Guarding against an Apex Deposition
Protecting your client from having to produce a high-level executive for a deposition begins long before a deposition notice is served. Throughout discovery, it requires full disclosure of relevant, non-privileged information available to the company. Courts considering whether an apex deposition should proceed will determine whether the information has been, or can be, obtained from another source. If a court determines that the company or its witnesses have been obstreperous, it is more likely to allow an apex deposition.
To avoid an order compelling the apex deposition, and possibly avoid the other party even attempting to take seek the deposition, it is critically important that the company's witnesses, particularly its 30(b)(6) designee(s), be thoroughly prepared. Under Federal Rule of Civil Procedure 30(b)(6), and state analogs, a witness designated to testify on behalf of a company is obligated to testify not only to the witness's personal knowledge, but to those matters "known or reasonably available to the organization." This requires counsel to marshal the knowledge gained throughout the course of the litigation to assure the designated witness has spoken with every individual who may have pertinent knowledge relating to the case and that he or she has reviewed every document potentially relevant to the topics on which that person has been designated to testify.

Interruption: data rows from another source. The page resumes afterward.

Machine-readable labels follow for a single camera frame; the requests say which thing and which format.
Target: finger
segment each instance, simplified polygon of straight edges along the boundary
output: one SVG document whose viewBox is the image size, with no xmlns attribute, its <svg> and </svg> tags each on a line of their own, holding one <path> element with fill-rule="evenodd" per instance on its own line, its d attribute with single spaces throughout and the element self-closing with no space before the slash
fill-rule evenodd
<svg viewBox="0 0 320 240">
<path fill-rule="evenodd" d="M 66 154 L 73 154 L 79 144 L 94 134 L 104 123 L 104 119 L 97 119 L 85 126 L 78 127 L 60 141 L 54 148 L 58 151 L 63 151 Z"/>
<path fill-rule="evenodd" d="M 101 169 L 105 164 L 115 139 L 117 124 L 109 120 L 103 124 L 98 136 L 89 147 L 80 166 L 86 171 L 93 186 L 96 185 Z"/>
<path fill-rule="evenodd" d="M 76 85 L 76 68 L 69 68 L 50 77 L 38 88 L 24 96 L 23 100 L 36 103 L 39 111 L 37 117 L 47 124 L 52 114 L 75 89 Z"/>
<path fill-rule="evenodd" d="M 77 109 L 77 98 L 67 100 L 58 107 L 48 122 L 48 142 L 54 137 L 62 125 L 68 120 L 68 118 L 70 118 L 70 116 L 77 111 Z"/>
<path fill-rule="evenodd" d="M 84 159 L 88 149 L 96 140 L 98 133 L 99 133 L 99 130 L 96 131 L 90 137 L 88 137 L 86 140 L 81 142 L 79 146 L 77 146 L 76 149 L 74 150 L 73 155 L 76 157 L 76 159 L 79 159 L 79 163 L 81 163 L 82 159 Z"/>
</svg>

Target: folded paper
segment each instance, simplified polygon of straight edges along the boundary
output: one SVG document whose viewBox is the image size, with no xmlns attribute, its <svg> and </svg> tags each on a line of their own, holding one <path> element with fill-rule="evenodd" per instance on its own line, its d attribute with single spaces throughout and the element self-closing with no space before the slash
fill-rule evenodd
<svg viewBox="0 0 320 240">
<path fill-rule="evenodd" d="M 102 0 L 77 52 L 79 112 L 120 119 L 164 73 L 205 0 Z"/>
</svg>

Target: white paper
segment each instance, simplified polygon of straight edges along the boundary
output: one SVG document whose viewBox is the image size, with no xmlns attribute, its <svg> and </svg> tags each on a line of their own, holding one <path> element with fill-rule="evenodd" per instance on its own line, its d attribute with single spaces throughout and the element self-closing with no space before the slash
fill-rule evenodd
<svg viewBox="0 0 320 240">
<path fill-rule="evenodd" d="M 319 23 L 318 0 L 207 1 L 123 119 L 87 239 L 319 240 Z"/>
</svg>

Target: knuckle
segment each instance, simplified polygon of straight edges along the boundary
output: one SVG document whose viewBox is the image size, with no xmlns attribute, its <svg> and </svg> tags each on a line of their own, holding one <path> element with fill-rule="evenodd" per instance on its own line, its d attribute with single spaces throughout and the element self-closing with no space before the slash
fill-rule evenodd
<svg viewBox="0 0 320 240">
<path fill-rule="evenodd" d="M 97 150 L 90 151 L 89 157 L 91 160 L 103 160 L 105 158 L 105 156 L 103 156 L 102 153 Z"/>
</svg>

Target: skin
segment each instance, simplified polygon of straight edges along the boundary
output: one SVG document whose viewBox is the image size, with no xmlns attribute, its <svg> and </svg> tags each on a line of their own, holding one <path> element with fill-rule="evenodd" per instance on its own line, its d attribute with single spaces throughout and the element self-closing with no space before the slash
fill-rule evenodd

A well-prepared 30(b)(6) witness should obviate the need, or even the desire, for the other party to seek an apex deposition. However, if the other party still seeks to depose high-level executive, you will be in a strong position to move for a protective order demonstrating that company witnesses already have provided all the information the other side could need.
The deposition of a high-level executive can be a substantial and unwelcome burden on a company. To protect your client in litigation, it is important to understand the apex doctrine and how to take steps to avoid an order compelling your client to produce a high-level executive for a deposition.